Workshop Mengintegrasikan Elemen Sejarah dan Perencanaan Kota/Kabupaten: Sebuah Laporan Singkat

Oleh: M. Ryzki Wiryawan (@sadnesssystem)

In het heden ligt het verleden. In het nu wat komen zal  (Di masa kini terkandung masa lalu, di masa sekarang termuat masa depan)

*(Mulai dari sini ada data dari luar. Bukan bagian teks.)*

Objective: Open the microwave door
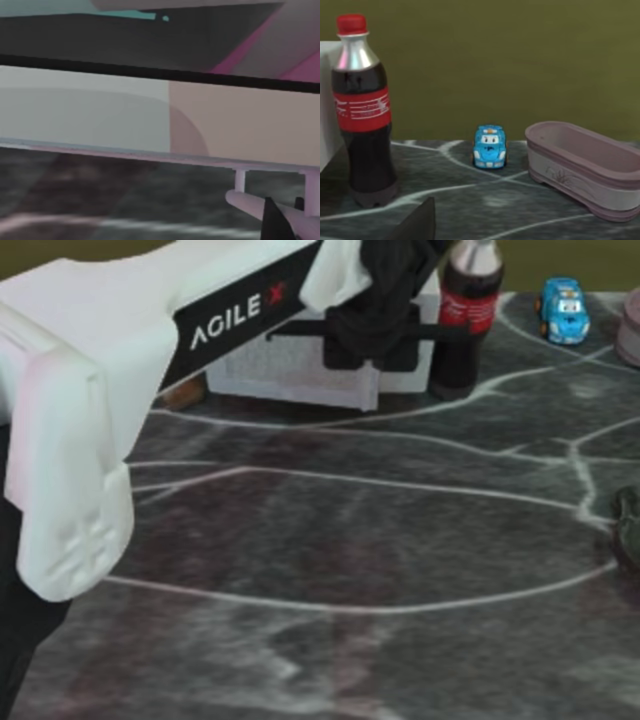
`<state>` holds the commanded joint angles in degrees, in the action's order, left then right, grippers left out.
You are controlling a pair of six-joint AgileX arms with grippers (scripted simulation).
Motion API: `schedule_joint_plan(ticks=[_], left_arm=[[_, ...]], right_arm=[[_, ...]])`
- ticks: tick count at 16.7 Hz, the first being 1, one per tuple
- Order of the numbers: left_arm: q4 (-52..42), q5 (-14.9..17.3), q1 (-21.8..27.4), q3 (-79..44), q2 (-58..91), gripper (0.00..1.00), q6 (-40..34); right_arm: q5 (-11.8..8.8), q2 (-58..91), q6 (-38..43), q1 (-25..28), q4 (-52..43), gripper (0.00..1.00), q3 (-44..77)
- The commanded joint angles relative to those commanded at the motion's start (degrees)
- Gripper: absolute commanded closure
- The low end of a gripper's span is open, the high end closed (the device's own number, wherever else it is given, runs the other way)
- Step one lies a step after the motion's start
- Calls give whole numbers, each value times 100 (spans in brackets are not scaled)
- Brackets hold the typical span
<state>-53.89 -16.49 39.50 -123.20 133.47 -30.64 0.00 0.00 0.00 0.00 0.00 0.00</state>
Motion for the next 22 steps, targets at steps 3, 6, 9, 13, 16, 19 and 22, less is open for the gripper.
schedule_joint_plan(ticks=[3, 6, 9, 13, 16, 19, 22], left_arm=[[0, 0, 0, 0, 0, 100, 0], [0, 0, 0, 0, 0, 100, 0], [0, 0, 0, 0, 0, 100, 0], [0, 0, 0, 0, 0, 100, 0], [21, 38, 48, 16, 14, 100, -18], [179, 73, 14, 296, -174, 100, 132], [353, 137, -15, 626, -370, 100, 302]], right_arm=[[0, 0, 0, 0, 0, 0, 0], [0, 0, 0, 0, 0, 0, 0], [0, 0, 0, 0, 0, 0, 0], [0, 0, 0, 0, 0, 0, 0], [0, 0, 0, 0, 0, 0, 0], [0, 0, 0, 0, 0, 0, 0], [0, 0, 0, 0, 0, 0, 0]])
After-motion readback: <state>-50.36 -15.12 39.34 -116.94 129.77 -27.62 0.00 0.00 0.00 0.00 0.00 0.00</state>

Tahukah kamu di mana tempat yang paling banyak menyimpan barang berharga di Jakarta ? Beberapa orang mungkin menyebut Bank Indonesia atau tempat penyimpanan emas lainnya. Namun bagi sebagian orang lainnya termasuk saya, tempat itu adalah Museum Nasional, Perpustakaan Nasional dan Arsip Nasional RI (ANRI). Kalau saya diberi kewenangan untuk merampok, ketiga tempat itu akan menjadi incaran pertama saya… hehe…

Kekayaan luar biasa yang disimpan oleh ANRI itu baru saya sadari setelah saya mengikuti Workshop “Mengintegrasikan Elemen Sejarah dana Perencanaan Kota/Kabupaten” di Gedung ANRI Jakarta pada tanggal 27-28 Oktober yang lalu. Saya datang mewakili Komunitas Aleut dari Bandung. Sayangnya saya  datang terlambat sehingga ada beberapa materi berharga yang terlewat. Tapi materi yang tersisa tidak kalah menariknya.

Sebelumnya, saya seperti mungkin banyak orang lainnya berpikir banyak dokumen lama kita yang dibawa Belanda ke negerinya, namun setelah mengikuti workshop tersebut saya baru tercerahkan dengan kenyataan bahwa hanya sekitar 10% arsip/dokumen kuno saja yang dibawa ke Belanda sana. Jadi untuk mencari arsip-arsip kuno nasional sebenarnya kita tidak perlu jauh-jauh pergi ke Belanda sana, kita cukup mencari terlebih dahulu di pusat penyimpanan arsip lokal atau nasional terlebih dahulu. Menurut pembicara dari ANRI, Risma Manurung, terdapat sekitar 50 kilometer (kalau saya tidak salah dengar) arsip zaman Hindia Belanda yang tersimpan di sana. Benar sekali, puluhan kilometer !!! Bayangkan saja setumpukan dokumen yang biasa kita simpan di meja kantor atau di kamar. Beberapa centimeter saja sudah tampak heurin (what is “heurin” in Bahasa Indonesia?). Apalagi ini yang panjangnya berkilo-kilo meter.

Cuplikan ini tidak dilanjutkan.